**TASK ITEM:**
Gather every line from the entries below that includes "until".

**DATA:**
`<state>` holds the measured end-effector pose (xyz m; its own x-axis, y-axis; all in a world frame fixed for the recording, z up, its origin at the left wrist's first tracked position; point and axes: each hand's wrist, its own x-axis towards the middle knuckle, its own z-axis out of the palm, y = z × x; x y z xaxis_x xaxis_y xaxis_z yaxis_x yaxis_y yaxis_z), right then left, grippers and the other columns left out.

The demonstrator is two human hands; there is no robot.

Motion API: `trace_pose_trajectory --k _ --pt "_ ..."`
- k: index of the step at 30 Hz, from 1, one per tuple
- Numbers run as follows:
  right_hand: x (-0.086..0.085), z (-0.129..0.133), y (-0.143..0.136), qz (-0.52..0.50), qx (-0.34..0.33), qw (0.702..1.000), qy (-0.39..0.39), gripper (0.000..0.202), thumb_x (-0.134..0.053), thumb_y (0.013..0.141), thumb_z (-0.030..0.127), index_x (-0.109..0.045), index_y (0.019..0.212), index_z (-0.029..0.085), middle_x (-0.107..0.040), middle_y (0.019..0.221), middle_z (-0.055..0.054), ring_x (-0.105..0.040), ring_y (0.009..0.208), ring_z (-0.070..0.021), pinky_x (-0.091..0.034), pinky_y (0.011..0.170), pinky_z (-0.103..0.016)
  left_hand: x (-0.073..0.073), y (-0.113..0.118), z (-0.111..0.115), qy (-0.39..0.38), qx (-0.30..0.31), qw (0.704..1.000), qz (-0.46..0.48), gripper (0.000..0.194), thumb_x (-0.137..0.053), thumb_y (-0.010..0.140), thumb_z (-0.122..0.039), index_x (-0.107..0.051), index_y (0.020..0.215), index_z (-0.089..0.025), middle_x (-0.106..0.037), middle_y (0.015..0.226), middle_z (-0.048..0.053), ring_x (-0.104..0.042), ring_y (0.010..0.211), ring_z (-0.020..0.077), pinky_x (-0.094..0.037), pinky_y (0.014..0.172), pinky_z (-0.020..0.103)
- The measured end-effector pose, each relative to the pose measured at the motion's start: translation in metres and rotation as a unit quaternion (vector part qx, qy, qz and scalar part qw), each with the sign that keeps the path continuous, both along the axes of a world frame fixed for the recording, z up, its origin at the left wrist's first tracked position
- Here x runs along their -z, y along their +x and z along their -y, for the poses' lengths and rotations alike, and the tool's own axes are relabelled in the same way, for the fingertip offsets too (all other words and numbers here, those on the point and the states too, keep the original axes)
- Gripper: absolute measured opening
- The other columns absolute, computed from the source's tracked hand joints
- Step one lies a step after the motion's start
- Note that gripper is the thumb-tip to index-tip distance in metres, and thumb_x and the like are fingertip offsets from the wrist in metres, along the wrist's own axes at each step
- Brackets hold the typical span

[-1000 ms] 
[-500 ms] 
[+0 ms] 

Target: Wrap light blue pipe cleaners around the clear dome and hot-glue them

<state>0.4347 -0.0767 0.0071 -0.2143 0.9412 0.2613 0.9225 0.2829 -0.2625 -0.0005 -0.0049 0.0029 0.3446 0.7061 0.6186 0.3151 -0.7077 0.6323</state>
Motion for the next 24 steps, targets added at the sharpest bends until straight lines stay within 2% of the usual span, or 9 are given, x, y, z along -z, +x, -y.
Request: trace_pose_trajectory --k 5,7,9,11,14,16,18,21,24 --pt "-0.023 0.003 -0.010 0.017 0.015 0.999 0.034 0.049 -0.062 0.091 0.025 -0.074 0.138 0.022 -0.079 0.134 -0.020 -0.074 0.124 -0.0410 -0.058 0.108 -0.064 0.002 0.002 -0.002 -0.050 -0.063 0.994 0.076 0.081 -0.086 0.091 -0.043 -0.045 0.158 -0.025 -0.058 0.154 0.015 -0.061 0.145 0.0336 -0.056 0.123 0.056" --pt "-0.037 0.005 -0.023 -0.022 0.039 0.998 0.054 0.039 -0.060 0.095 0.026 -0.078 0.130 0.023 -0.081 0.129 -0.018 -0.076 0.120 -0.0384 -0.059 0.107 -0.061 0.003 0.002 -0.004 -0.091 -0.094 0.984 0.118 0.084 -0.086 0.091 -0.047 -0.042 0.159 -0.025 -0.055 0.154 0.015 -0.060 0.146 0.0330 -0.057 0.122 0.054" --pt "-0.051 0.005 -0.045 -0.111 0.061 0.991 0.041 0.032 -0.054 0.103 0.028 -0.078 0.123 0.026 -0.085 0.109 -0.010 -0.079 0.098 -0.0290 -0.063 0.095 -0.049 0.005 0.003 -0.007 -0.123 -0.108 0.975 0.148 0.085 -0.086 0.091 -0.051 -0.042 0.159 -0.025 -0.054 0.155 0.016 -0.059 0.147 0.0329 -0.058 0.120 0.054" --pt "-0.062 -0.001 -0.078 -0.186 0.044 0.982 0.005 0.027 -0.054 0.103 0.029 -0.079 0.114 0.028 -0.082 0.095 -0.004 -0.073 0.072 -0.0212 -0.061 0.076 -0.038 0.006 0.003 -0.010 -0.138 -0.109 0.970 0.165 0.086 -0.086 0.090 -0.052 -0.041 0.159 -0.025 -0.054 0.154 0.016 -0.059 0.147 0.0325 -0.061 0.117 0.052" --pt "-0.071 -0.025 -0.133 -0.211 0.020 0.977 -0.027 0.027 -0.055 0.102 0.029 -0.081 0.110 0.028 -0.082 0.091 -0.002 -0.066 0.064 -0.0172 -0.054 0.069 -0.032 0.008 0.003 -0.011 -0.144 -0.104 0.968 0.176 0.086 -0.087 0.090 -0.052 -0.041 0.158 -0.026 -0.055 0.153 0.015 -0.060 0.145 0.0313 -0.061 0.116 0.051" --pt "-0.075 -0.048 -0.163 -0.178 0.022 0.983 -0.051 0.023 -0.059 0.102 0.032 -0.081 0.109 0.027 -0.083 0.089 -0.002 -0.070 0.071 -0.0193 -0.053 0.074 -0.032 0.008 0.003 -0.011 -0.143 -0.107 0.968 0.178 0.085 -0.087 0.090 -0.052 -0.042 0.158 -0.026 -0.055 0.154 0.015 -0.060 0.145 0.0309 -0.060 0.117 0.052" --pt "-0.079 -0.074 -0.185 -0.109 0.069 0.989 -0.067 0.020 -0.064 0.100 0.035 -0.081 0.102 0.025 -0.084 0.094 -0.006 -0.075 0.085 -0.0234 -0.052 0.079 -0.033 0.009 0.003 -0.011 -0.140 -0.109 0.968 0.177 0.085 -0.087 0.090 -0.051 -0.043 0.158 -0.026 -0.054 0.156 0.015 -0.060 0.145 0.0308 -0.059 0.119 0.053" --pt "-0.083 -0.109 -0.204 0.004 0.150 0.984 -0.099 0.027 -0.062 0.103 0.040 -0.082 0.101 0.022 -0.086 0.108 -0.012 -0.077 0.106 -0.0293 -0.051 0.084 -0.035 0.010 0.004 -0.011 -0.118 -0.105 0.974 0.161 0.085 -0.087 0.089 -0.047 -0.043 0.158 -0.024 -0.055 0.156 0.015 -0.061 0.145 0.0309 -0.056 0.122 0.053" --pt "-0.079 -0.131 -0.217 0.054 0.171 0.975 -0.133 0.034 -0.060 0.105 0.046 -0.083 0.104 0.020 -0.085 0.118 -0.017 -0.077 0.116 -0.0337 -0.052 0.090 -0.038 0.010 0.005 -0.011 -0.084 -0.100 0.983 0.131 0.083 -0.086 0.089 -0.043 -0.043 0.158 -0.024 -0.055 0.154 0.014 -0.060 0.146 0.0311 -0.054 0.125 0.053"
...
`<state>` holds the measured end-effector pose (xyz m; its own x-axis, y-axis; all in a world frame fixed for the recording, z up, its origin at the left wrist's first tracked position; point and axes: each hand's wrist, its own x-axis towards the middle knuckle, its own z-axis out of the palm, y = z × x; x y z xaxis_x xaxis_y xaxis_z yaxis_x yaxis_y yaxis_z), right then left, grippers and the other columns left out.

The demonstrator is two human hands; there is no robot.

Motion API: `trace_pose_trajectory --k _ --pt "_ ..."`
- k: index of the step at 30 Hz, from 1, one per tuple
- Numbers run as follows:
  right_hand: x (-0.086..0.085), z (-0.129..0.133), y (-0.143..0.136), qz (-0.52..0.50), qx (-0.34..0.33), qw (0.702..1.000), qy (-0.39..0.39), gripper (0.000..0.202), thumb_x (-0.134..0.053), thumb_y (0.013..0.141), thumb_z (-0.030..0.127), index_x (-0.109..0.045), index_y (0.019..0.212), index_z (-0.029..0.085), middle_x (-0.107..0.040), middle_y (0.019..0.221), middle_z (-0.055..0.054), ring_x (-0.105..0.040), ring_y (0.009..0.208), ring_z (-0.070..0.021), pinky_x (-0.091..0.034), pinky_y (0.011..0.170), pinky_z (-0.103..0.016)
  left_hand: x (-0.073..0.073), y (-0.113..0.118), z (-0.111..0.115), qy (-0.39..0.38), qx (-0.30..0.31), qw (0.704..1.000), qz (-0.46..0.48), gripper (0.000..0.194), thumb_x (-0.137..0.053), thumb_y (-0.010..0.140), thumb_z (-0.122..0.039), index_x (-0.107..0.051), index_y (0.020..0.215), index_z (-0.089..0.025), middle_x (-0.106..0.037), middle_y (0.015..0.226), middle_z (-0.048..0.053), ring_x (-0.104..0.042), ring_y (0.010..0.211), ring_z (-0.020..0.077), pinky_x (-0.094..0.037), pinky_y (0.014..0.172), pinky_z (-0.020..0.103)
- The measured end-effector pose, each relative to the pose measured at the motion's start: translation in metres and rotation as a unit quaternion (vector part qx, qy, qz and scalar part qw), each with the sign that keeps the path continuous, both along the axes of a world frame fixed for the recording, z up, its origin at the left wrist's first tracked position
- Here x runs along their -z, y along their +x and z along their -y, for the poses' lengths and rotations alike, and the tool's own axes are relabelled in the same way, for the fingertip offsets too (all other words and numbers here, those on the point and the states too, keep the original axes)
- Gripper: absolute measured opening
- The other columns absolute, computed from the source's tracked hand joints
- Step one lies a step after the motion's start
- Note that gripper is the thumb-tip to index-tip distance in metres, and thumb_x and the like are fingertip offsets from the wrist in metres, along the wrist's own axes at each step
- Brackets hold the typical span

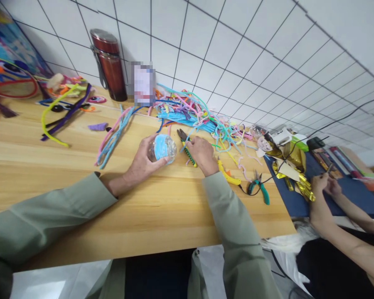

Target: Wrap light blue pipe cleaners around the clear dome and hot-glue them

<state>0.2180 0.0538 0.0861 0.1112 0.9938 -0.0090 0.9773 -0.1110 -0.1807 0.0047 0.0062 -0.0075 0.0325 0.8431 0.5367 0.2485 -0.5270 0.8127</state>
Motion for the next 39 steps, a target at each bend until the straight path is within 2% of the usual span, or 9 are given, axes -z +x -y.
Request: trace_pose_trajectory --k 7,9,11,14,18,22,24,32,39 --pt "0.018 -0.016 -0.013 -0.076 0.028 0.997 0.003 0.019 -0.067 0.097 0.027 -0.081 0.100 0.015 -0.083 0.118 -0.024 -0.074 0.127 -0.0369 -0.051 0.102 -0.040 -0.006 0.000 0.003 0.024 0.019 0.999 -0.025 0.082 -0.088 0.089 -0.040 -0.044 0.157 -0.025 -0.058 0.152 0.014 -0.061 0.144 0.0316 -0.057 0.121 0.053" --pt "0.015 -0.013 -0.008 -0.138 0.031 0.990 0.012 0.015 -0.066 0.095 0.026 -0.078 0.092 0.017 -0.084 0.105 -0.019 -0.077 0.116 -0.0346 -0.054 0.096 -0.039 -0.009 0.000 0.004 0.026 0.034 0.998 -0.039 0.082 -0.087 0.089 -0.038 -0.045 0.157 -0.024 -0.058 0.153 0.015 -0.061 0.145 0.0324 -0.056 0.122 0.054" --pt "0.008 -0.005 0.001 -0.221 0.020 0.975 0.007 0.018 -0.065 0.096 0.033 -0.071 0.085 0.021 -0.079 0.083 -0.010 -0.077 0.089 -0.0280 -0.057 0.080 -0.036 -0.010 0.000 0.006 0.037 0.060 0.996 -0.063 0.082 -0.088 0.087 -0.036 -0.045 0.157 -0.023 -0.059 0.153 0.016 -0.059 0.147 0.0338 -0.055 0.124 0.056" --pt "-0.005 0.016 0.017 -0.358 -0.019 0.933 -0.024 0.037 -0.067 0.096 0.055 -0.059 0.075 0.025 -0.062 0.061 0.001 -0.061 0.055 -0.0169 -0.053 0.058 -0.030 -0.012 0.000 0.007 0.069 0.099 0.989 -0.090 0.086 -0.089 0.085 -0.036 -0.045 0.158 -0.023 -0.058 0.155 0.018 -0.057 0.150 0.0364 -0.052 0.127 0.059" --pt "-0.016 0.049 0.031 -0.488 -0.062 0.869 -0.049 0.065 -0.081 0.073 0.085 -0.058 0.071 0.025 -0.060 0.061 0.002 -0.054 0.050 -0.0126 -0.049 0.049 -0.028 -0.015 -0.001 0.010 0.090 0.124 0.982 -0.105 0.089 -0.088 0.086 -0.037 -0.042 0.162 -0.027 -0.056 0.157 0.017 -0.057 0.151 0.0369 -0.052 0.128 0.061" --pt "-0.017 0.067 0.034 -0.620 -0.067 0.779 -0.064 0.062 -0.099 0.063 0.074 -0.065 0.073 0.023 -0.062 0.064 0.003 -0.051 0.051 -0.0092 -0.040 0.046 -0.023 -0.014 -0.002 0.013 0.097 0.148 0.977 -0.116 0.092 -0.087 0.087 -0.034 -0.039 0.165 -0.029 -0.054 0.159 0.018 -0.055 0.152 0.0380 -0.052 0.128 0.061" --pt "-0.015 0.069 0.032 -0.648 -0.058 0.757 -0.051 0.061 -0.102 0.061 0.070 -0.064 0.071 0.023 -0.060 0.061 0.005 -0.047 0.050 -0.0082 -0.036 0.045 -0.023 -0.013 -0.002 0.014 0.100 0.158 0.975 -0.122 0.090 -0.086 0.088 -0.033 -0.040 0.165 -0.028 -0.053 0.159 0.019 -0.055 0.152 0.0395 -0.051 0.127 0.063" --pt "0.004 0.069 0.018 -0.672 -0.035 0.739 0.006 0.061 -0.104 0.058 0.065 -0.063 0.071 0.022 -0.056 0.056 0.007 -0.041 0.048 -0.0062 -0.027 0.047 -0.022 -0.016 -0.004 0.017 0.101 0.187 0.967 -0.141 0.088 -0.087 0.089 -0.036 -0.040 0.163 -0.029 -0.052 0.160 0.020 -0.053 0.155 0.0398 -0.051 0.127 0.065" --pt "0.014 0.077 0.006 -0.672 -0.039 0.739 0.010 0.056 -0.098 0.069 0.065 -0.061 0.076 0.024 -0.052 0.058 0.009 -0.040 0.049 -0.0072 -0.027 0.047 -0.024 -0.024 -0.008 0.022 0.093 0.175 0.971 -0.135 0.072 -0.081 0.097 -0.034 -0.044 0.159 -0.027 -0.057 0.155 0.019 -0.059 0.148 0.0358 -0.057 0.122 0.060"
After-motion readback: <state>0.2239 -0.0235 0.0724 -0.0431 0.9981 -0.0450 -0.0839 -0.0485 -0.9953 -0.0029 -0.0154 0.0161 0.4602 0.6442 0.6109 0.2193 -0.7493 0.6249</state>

**RESULT OF THIS TASK:**
Motion for the next 24 steps, targets added at the sharpest bends until straight lines stay within 2% of the usual span, or 9 are given, x, y, z along -z, +x, -y.
Motion for the next 39 steps, a target at each bend until the straight path is within 2% of the usual span, or 9 are given, axes -z +x -y.

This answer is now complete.